Grasse, 1958

1958 Grasse

 

Peu de souvenirs de ce lieu, mais les objets que nous emporterons bientôt dans notre traversée vers la Corse nous accompagneront longtemps, modestes compagnons qui prendront leur place dans chacune des demeures où nous nous arrêterons, quelques années ou quelques mois, et puis nous quitteront un à un, remplacés par de plus neufs, de plus pratiques, qui vieilliront à leur tour à nos côtés.
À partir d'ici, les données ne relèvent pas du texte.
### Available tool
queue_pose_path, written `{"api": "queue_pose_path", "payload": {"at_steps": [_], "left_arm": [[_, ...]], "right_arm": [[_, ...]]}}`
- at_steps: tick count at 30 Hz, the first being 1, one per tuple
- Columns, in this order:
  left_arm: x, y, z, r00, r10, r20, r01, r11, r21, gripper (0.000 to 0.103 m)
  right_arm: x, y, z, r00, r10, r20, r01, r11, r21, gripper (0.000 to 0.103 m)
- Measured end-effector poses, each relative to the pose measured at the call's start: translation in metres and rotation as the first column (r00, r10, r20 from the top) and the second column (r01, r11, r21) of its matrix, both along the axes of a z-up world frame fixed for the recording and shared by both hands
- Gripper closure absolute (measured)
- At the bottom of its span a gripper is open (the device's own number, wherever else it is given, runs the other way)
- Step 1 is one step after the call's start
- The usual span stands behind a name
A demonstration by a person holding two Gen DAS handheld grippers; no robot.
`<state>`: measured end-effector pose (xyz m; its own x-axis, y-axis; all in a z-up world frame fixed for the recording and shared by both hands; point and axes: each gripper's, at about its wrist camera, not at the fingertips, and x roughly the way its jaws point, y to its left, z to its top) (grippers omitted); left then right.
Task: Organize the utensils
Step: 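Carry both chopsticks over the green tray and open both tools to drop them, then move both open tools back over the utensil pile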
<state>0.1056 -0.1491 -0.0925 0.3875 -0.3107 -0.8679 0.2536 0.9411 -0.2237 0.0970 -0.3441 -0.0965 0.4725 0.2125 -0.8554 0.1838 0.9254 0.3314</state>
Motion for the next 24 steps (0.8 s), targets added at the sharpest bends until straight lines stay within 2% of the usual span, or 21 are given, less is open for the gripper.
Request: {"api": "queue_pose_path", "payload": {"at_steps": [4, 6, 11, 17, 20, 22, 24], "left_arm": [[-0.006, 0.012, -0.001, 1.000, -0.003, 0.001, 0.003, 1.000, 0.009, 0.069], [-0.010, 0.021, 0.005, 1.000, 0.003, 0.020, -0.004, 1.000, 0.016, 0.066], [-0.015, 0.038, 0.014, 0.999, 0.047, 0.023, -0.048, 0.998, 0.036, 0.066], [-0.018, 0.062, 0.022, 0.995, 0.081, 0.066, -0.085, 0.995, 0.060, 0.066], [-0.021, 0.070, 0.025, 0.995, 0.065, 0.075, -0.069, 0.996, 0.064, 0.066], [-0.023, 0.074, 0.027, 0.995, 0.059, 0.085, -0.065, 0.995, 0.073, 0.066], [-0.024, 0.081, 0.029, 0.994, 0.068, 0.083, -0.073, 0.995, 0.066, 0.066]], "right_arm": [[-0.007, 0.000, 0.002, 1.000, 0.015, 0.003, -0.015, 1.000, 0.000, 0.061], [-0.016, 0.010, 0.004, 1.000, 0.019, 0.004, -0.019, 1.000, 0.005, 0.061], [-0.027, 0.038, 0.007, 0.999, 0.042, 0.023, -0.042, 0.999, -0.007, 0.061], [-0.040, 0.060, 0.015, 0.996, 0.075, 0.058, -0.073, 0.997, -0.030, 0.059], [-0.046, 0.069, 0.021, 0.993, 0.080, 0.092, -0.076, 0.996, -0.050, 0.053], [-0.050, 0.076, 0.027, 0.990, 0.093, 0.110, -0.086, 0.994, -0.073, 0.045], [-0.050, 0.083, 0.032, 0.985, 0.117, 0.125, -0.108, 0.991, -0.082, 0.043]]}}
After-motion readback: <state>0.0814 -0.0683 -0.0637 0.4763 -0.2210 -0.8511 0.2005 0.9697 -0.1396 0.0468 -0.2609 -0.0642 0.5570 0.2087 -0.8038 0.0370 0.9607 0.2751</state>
C’est pourquoi je reconnais chacun d’entre eux et je le salue, les fleurs artificielles dans le vase en cristal, le buffet de bois blanc, jusqu’à la boîte à couture dont le simple mécanisme m’émerveillait. Tous ont disparu de cette terre. Il ne reste que l’enfant, vivant au fond de moi, l’odeur de poussière chaude du poste de radio, la sensation sous mes doigts qui sont aussi les siens du satin vert crissant du dessus de lit dans la chambre parentale.

Mon père est souvent absent, vivant dans des contrées lointaines, où il défend l’Empire qui se délite, des aventures dont il ne dira jamais rien. Je peine à le reconnaître quand il rentre, le distinguant mal des autres hommes en uniforme que je côtoie chaque jour à la caserne. Maman est toute à moi et moi tout à elle. Je ne sais pas alors qu’elle ne vit que de ces lettres au papier léger, aux enveloppes bordées de tricolore qu’elle serre dans un tiroir. C’est l’amour le plus pur, du moins je l’imagine, celui de l’absent que la mort frôle de son aile.